Work required: Copy out, exactly, the first line of the entries below and every line after it through the one containing "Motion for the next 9".

Dataset items:
● ● ●
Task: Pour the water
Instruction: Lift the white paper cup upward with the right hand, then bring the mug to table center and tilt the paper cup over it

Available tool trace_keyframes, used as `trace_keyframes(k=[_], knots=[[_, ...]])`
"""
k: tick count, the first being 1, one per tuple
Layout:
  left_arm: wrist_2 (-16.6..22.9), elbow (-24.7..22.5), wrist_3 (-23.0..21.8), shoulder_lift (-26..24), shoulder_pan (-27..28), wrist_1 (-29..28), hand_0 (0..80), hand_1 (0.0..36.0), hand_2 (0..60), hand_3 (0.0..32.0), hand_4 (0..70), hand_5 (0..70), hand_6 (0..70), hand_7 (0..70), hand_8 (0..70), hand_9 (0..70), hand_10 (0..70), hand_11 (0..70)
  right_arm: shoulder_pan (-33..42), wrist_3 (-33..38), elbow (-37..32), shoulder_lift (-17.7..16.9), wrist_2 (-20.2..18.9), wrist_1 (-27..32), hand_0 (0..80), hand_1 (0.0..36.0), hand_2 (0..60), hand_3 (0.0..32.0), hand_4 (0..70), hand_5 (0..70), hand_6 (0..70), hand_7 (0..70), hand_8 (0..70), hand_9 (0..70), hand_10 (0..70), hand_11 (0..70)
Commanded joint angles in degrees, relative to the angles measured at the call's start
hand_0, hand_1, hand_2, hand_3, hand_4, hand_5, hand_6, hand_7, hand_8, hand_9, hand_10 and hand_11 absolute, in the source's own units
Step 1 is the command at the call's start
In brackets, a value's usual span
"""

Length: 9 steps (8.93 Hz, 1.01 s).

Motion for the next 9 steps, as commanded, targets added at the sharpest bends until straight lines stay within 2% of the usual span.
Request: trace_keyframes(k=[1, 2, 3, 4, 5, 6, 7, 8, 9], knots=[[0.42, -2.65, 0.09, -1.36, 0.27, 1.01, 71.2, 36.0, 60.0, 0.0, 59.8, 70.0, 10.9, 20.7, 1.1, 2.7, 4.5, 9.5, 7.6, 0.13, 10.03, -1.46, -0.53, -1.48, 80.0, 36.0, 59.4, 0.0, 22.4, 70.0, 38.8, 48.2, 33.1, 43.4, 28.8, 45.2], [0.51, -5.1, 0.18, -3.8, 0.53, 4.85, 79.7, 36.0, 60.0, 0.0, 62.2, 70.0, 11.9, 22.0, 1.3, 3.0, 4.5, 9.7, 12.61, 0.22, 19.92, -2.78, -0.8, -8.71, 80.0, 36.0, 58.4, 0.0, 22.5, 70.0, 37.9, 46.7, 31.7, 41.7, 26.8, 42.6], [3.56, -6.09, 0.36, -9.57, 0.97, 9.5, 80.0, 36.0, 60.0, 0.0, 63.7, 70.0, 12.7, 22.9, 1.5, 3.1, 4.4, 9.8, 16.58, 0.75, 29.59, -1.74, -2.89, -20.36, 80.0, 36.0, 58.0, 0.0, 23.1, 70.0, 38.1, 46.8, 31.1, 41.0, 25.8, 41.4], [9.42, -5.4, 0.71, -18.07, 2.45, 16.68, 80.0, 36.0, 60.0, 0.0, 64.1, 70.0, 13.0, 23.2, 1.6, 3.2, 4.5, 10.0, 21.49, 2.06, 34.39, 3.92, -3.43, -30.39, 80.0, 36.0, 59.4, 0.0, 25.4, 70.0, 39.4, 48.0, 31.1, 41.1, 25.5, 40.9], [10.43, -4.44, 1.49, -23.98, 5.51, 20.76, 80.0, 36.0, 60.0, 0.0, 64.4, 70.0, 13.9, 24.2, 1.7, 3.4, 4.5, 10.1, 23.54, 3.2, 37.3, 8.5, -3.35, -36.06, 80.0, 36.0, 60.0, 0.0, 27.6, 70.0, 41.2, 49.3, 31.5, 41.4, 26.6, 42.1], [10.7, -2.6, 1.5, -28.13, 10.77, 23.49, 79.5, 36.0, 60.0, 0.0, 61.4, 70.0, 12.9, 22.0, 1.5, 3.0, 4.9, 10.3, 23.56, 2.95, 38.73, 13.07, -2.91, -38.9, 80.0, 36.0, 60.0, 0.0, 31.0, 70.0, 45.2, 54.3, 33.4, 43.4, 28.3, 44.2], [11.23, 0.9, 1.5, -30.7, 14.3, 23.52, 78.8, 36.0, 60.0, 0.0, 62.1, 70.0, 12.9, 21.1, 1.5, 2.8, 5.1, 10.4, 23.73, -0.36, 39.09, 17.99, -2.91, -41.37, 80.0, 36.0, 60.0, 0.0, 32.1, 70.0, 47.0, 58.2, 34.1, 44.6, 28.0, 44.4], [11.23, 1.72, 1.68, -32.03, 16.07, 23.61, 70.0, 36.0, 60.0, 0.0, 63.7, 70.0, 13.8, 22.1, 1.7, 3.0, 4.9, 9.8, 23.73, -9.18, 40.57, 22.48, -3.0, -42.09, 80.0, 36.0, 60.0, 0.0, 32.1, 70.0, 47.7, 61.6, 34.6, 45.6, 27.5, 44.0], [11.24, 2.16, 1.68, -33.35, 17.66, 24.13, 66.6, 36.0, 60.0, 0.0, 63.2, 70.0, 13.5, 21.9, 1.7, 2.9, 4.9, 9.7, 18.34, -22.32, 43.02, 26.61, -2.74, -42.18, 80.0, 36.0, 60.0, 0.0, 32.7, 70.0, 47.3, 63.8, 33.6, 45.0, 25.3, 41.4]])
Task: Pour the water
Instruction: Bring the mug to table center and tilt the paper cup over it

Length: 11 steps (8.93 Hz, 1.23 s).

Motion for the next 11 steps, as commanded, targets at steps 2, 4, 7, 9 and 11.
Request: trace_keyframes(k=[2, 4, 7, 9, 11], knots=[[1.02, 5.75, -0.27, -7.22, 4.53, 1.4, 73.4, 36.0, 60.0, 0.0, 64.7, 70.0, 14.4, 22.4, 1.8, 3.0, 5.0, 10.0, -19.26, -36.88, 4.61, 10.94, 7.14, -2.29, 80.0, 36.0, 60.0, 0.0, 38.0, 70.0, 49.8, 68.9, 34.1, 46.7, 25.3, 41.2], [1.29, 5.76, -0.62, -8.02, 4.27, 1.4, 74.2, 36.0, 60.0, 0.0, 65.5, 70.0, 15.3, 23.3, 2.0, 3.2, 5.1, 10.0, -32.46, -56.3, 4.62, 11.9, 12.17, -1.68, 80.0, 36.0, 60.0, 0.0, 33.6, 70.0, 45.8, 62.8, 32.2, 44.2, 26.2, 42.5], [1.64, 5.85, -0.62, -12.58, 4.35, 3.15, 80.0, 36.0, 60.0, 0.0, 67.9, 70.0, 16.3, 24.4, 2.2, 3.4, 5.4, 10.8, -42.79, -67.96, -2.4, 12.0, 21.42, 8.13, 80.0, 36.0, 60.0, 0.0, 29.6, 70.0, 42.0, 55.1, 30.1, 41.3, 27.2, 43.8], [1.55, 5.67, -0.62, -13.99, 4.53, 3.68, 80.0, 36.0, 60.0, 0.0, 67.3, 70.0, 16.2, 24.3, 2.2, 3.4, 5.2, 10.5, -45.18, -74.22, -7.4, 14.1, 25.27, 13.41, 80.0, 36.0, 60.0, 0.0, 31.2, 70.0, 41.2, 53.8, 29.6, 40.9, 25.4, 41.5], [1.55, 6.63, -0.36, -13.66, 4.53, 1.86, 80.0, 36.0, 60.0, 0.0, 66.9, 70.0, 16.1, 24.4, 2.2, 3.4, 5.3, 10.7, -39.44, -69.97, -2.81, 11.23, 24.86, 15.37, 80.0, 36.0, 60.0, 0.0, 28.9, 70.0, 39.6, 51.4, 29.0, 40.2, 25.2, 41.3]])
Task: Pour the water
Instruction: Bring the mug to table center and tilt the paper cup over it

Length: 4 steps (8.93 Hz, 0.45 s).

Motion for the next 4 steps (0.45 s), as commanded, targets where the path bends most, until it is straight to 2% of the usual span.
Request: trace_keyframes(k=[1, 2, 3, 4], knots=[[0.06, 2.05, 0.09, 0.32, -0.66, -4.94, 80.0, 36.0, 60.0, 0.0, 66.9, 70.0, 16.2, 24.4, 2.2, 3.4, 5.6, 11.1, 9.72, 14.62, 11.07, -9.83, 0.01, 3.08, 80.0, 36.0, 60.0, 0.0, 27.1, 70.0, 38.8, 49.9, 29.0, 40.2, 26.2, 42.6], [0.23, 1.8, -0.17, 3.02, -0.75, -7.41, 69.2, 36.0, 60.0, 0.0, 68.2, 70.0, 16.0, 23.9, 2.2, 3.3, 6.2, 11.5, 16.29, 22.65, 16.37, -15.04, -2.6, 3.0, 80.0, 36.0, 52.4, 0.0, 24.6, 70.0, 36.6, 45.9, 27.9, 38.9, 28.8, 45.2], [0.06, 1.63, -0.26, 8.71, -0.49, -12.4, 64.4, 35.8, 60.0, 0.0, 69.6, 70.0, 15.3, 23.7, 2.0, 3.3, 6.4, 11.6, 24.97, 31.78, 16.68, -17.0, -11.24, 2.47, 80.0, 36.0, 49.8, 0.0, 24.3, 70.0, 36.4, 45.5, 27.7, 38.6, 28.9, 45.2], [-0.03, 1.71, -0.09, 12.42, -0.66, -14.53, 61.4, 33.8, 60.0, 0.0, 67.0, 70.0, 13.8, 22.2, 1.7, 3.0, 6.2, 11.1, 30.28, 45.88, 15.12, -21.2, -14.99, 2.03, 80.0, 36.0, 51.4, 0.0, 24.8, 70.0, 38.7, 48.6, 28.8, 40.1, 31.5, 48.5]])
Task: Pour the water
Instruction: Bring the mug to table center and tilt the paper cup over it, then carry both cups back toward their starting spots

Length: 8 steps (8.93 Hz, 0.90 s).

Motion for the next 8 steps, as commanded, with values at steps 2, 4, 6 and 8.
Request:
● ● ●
Answer space:
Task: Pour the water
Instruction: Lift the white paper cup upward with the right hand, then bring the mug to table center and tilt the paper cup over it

Available tool trace_keyframes, used as `trace_keyframes(k=[_], knots=[[_, ...]])`
"""
k: tick count, the first being 1, one per tuple
Layout:
  left_arm: wrist_2 (-16.6..22.9), elbow (-24.7..22.5), wrist_3 (-23.0..21.8), shoulder_lift (-26..24), shoulder_pan (-27..28), wrist_1 (-29..28), hand_0 (0..80), hand_1 (0.0..36.0), hand_2 (0..60), hand_3 (0.0..32.0), hand_4 (0..70), hand_5 (0..70), hand_6 (0..70), hand_7 (0..70), hand_8 (0..70), hand_9 (0..70), hand_10 (0..70), hand_11 (0..70)
  right_arm: shoulder_pan (-33..42), wrist_3 (-33..38), elbow (-37..32), shoulder_lift (-17.7..16.9), wrist_2 (-20.2..18.9), wrist_1 (-27..32), hand_0 (0..80), hand_1 (0.0..36.0), hand_2 (0..60), hand_3 (0.0..32.0), hand_4 (0..70), hand_5 (0..70), hand_6 (0..70), hand_7 (0..70), hand_8 (0..70), hand_9 (0..70), hand_10 (0..70), hand_11 (0..70)
Commanded joint angles in degrees, relative to the angles measured at the call's start
hand_0, hand_1, hand_2, hand_3, hand_4, hand_5, hand_6, hand_7, hand_8, hand_9, hand_10 and hand_11 absolute, in the source's own units
Step 1 is the command at the call's start
In brackets, a value's usual span
"""

Length: 9 steps (8.93 Hz, 1.01 s).

Motion for the next 9 steps, as commanded, targets added at the sharpest bends until straight lines stay within 2% of the usual span.

No more work remains in this exercise.